White House officials stopped short of ranking North Korea as the world’s No. 1 proliferation threat. But with Iran in compliance with the terms of the nuclear deal, and with North Korea’s leader, Kim Jong-un, embarking on a series of provocative acts, Pyongyang has clearly supplanted Tehran as a focus for the president’s national security staff.
“Obviously, we are concerned about the risk of proliferation from North Korea,” the White House press secretary, Josh Earnest, said on Monday. “And the proliferation threat from Iran has, of course, been significantly diminished because of the international agreement to prevent them from obtaining a nuclear weapon.”
“If you were ranking them on the list and if at one point Iran were ranked above North Korea,” Mr. Earnest said, “that’s certainly no longer the case.”
In the past two years, Mr. Clapper has said that cyberattacks pose the greatest threat to the United States.
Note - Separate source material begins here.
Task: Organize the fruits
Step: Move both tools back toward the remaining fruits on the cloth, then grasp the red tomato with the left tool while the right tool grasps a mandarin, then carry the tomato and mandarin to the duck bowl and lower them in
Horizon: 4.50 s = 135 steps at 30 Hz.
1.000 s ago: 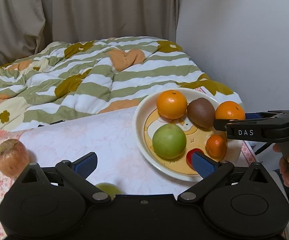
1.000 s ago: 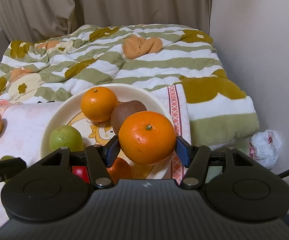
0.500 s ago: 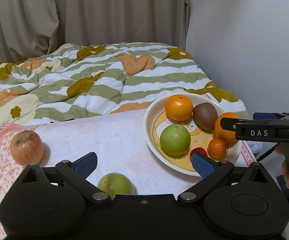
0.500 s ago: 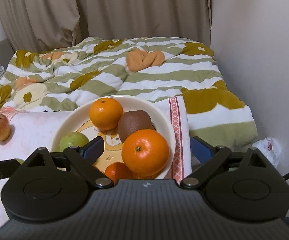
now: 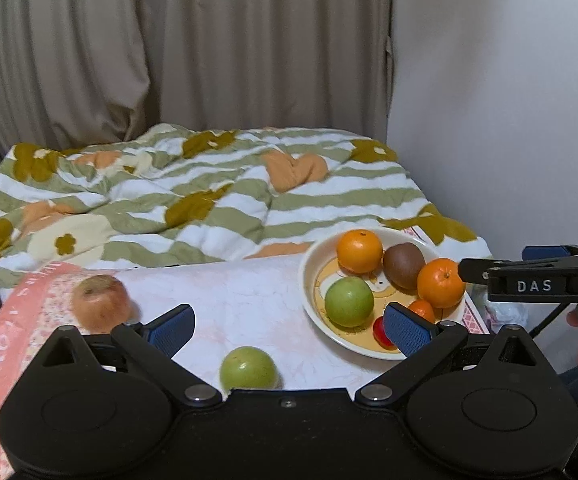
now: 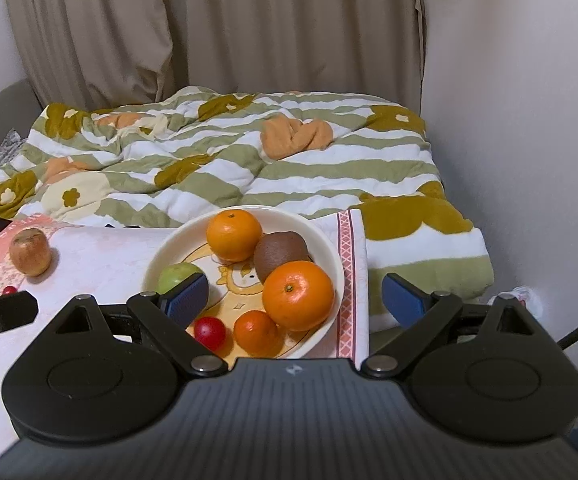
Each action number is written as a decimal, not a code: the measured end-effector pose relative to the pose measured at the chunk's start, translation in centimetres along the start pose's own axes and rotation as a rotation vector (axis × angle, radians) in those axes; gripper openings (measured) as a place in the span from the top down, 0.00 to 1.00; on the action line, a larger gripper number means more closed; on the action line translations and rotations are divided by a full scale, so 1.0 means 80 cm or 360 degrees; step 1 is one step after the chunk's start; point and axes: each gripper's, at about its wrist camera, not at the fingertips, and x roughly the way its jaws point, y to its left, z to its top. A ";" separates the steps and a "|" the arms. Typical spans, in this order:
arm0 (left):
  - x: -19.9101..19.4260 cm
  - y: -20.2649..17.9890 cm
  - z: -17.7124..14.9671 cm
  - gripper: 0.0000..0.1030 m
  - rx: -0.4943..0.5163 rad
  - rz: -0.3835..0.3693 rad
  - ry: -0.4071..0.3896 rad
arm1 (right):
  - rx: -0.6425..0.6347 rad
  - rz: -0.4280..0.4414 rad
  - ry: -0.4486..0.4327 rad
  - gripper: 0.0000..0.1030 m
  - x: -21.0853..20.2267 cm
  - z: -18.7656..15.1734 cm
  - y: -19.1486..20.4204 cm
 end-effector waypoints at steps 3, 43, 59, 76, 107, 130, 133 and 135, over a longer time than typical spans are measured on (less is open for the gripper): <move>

In his testimony on Tuesday, he described a more subtle kind of threat, emerging from the possibility that advanced adversaries could manipulate data, everything from the guidance system for a weapon to the valves in a gas or water pipeline.
He noted that Russia was the most sophisticated cyberactor, China one of the most pervasive, and Iran and North Korea among the boldest.
For the first time Mr. Clapper also talked about how the “Internet of things” — autonomous cars, network-connected televisions and network-controlled home devices — provided “new opportunities for our intelligence collectors.”
It appeared to be a reference to the fact that the National Security Agency and domestic law enforcement agencies now have the opportunity to tap into appliances as well as phones for surveillance and, in many cases, the tracking of suspects or terrorists.